By week’s end, we were physically spent—but spiritually full. There was only one question left: How do we celebrate when we’ve worked ourselves to the bone? Isn’t celebration part of our play hard mission? The answer came from the locals. They invited us to a small bar and restaurant on Main Street - known for live, down-home country music. At first, we hesitated. A bar? With teens? Was this really the right fit? But we said yes.

I’m so glad we did. When we arrived, we found a room full of joy. There was no alcohol - just sodas, chips, and snacks for us, a live band, and locals who welcomed us like family. People of all ages danced the night away. Then, in a quiet act of grace, the owners waived the cover charge—for all of us. Just because they heard what we were doing for their community. In that moment—dust still under our nails, sweat still drying on our backs—we stood in awe.
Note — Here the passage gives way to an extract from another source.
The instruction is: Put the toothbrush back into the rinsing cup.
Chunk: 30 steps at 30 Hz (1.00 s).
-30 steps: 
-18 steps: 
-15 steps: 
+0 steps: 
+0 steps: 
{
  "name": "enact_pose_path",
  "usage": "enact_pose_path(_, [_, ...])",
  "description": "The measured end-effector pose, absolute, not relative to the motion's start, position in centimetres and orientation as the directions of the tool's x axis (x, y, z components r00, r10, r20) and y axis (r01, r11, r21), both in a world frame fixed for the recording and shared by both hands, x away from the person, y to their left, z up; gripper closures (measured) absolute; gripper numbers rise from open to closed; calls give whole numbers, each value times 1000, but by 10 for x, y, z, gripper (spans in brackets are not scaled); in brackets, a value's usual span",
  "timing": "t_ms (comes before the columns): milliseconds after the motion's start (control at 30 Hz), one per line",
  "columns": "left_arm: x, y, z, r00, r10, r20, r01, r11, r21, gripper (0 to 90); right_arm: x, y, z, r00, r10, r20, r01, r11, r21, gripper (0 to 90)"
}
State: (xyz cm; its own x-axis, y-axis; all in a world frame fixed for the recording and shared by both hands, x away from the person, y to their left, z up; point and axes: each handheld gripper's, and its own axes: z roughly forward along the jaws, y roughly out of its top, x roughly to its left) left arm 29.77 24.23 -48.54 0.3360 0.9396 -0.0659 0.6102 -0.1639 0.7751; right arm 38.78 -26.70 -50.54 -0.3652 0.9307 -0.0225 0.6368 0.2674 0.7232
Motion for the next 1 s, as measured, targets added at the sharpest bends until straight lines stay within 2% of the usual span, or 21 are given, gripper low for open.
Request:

Of the joy. Of the generosity. Of the way strangers can become friends. This wasn’t just a house we built. It was almost heaven.

Epilogue

This memoir is not a blueprint for how to live. It’s a reminder.

For me, it became a space to pause and look at my life - not in the traditional sense of accomplishments or timelines, but as a reflection on a mindset shaped by purpose, presence, and the quiet possibility of discipleship. The stories and experiences I’ve shared, from my early years to the past twelve Encore years, mark seasons not defined by strategy or structure, but by a willingness to keep asking, God, am I finished yet?

The original call wasn’t loud. It was more of a whisper. Discipleship, for me, evolved slowly—through being discipled and learning to disciple—over time, through repeated invitations to say yes: to people, to projects, to still, small nudges. The beauty wasn’t in the achievements, but in the people, the small steps, and the sacred, everyday encounters. There was no script - only trust. No spotlight - only service.

This memoir really began one day, not so long ago, as I sat in the back row of a church - tucked high in the sanctuary, almost hidden—when I suddenly realized: Maybe I haven’t truly told my faith story yet. Not the polished version, but the real one. The one with hard-won life and leadership lessons. The one filled with questions, wonder, and a deeply honest faith. A story less about how to disciple, and more about why.

If there’s something to take away from this story, my hope is that it serves as a gentle, blessed reminder - for those who have walked this path with me, and for those still wondering what their next yes might be. Discipleship, I’ve come to believe, doesn’t have a finish line. It’s not a destination. It’s an ongoing journey - shared, sacred, and full of joy.